La giornata di domenica 1° ottobre ha visto centinaia di fedeli radunarsi presso quattro basiliche fiorentine (Santo Spirito, Santa Croce, Santa Maria Novella, Santissima Annunziata) per confluire verso il Battistero e da lì fare ingresso in Cattedrale. Ad accompagnare questi quattro percorsi, le parole di quattro figure della Chiesa fiorentina: don Lorenzo Milani, don Giulio Facibeni, il cardinale Elia Dalla Costa, Giorgio La Pira.

«Questa fase del Cammino sinodale – ha spiegato l’arcivescovo – prevede di attivare nelle nostre comunità parrocchiali, in quelle religiose e nelle aggregazioni ecclesiali un confronto sulle istanze poste dall’Evangelii gaudium». Richiamando le parole che nella stessa cattedrale pronunciò Papa Francesco in occasione del Convegno ecclesiale nazionale di Firenze, Betori ha osservato che vi “troviamo la sintesi dello spirito di servizio agli uomini e alle donne del nostro tempo, con cui vivere la nostra fedeltà a Cristo nella Chiesa, nei diversi compiti che ci vengono affidati e per i quali riceviamo oggi il mandato”. “Con essi – ha aggiunto – vogliamo guardare alla nostra condizione ecclesiale e al modo con cui dobbiamo servire i fratelli e le sorelle attorno a noi, tutti, senza confini. Cercheremo di farlo anzitutto nel disporci al discernimento di questo tempo con gli occhi del Vangelo”.

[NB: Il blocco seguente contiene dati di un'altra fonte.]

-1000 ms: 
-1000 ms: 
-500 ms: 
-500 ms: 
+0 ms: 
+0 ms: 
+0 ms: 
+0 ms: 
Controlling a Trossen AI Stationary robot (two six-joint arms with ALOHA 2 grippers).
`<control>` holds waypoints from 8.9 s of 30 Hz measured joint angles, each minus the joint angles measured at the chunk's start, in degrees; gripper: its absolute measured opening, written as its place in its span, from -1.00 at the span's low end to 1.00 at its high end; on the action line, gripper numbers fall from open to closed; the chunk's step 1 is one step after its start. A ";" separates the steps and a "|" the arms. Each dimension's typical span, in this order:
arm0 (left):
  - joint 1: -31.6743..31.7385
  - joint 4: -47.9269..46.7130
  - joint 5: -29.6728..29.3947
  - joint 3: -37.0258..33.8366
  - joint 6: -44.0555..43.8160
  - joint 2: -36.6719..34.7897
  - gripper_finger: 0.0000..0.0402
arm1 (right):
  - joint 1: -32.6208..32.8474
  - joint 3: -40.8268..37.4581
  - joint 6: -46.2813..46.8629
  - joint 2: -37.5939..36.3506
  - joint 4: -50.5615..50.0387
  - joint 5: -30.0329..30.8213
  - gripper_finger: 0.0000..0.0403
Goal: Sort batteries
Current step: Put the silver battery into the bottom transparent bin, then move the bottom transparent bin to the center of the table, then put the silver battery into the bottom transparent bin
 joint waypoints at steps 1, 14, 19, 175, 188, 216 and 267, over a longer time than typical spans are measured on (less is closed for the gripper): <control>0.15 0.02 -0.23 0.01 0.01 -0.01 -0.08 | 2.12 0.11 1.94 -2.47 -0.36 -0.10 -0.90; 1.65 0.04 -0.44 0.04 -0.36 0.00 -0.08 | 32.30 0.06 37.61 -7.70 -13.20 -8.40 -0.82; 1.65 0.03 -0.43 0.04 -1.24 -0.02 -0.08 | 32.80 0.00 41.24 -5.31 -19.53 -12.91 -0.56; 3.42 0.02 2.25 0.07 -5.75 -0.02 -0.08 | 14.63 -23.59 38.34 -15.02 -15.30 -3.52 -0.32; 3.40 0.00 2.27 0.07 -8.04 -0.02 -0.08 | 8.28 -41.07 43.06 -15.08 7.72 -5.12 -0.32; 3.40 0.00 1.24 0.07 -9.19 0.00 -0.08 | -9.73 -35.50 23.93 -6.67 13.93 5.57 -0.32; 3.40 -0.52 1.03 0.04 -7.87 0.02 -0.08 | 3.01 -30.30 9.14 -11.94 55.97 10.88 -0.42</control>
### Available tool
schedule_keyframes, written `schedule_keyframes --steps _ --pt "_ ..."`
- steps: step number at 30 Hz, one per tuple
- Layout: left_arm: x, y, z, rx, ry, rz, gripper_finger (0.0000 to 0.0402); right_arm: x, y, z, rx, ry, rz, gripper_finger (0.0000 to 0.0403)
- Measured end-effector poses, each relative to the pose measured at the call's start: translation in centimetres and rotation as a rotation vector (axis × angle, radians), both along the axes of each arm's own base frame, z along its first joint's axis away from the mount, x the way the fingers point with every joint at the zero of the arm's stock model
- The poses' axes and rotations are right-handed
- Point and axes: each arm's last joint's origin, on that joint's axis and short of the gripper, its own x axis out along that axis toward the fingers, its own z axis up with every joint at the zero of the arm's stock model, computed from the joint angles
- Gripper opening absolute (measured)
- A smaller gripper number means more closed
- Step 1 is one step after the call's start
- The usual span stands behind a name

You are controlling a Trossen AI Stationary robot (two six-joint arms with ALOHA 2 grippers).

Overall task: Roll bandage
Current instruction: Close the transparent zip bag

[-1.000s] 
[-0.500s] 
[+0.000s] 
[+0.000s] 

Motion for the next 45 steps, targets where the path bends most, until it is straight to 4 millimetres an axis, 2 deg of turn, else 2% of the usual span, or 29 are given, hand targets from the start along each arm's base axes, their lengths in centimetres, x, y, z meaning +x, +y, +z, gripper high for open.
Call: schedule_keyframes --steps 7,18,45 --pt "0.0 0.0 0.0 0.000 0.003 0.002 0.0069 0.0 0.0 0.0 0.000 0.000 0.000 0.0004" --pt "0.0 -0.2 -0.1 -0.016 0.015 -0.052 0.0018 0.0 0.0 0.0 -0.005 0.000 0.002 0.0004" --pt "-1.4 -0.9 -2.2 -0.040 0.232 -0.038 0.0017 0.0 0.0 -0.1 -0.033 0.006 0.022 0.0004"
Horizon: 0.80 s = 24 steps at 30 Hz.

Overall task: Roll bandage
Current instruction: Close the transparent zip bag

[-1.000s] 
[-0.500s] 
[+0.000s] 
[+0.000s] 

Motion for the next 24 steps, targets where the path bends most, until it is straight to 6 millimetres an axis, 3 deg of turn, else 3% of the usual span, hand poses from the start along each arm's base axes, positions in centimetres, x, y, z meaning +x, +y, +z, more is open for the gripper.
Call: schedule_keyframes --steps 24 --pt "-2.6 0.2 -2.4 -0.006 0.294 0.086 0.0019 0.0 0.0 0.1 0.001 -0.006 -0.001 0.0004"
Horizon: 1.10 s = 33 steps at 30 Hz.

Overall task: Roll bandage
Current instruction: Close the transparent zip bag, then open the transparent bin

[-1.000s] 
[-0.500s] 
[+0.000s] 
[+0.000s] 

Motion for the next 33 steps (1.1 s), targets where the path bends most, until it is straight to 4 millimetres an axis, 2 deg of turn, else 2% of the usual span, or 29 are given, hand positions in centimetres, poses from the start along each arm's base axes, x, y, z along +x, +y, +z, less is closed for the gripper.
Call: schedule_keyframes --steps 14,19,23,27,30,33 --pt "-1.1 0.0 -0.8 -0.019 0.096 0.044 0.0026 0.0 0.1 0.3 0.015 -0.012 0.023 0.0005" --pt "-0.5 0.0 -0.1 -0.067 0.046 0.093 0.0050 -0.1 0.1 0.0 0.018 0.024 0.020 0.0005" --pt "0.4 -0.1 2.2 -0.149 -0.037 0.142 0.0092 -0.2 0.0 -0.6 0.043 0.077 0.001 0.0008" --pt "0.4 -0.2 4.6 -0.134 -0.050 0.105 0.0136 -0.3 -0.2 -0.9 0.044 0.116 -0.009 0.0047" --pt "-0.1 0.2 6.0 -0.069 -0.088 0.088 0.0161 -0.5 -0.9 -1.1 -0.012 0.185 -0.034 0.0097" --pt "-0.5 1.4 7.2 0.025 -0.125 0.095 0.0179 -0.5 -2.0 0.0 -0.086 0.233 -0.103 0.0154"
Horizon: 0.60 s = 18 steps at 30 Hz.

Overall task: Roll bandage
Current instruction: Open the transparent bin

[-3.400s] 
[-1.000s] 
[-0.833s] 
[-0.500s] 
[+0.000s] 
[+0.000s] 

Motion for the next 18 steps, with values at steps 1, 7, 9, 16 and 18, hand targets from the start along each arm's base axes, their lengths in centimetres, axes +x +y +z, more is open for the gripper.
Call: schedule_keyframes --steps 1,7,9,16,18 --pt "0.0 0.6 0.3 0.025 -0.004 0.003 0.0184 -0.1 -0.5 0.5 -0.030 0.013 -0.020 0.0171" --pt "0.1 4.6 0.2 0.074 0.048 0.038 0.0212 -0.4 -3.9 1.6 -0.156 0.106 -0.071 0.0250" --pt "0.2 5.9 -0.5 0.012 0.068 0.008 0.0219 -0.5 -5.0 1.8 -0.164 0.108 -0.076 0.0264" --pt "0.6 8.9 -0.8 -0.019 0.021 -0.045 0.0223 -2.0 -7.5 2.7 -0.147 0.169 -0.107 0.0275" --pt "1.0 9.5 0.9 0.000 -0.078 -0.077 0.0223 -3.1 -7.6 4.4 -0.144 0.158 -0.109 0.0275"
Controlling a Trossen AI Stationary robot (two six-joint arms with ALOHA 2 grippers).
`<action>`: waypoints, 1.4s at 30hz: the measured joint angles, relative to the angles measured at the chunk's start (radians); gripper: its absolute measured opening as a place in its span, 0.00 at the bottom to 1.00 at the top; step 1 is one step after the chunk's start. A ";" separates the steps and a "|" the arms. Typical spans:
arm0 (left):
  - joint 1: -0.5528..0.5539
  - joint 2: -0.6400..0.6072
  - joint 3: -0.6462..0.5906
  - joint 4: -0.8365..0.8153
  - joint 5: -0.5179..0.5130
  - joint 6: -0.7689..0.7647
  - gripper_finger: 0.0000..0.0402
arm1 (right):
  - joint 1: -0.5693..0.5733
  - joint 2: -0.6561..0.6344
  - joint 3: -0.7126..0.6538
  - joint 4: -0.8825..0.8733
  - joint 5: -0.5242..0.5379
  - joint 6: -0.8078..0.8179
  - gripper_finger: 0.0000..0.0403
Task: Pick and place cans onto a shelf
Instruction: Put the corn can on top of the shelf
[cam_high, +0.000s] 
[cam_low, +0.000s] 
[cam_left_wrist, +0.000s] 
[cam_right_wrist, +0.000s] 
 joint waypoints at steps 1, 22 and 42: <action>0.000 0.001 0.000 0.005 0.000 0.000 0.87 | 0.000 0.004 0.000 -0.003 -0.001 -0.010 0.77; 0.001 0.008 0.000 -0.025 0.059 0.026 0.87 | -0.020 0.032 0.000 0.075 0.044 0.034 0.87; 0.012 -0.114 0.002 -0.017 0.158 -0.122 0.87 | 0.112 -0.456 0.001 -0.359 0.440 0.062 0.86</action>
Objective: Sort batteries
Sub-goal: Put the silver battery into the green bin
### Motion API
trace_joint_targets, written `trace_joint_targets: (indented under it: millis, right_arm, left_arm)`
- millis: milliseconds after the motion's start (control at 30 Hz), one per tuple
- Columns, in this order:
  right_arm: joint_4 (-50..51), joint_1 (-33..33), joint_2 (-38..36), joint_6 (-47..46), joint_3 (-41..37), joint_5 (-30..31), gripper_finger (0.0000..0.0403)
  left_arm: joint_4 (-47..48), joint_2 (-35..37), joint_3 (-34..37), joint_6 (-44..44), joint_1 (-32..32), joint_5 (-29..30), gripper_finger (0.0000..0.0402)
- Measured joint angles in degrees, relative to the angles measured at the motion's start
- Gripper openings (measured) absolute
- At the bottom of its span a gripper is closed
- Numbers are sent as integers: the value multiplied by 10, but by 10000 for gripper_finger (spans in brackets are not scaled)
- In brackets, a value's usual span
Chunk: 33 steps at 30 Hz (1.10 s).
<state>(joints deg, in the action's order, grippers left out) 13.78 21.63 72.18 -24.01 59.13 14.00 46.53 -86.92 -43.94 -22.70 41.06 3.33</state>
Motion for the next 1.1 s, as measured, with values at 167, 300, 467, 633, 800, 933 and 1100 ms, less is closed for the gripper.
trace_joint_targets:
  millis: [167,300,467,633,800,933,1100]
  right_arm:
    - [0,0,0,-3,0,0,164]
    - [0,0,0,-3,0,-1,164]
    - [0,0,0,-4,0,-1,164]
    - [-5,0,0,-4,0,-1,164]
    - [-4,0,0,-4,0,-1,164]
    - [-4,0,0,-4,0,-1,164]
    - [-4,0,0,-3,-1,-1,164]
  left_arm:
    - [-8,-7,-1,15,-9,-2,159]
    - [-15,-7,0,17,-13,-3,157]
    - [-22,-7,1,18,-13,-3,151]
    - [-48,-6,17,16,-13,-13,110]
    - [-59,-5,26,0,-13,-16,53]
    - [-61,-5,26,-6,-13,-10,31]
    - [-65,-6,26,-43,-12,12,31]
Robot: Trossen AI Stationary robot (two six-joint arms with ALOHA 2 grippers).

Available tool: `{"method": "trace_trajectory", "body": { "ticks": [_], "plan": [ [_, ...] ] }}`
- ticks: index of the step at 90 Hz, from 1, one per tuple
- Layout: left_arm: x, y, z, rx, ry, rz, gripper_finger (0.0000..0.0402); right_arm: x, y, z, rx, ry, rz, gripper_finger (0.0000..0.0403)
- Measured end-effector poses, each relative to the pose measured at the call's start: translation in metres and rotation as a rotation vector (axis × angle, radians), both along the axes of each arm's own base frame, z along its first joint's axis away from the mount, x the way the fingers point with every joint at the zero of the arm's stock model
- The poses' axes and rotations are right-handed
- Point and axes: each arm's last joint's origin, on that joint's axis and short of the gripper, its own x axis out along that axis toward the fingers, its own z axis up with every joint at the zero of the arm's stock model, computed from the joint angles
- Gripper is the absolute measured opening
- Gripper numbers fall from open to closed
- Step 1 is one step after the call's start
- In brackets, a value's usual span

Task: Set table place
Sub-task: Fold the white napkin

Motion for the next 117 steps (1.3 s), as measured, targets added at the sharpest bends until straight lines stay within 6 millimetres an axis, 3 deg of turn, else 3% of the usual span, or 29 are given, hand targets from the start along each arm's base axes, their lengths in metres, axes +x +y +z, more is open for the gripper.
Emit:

Per l’arcivescovo, si tratta di “un compito da svolgere in modo sinodale, cioè insieme e in un confronto che non va alla ricerca di una mediazione tra visioni e interessi contrapposti, ma si affida allo Spirito per giungere a scoprire il giudizio di Gesù sulla storia”. “Per questo – ha rilevato – ciò che ci è chiesto è meno l’applicazione di un metodo di ricerca quanto piuttosto la disponibilità a lasciarci convertire dal Signore”.

Al termine della celebrazione, il card. Betori ha conferito il mandato a tutti gli operatori pastorali: catechisti, animatori della liturgia, operatori della carità e tutti coloro che svolgono un servizio presso parrocchie, associazioni, movimenti.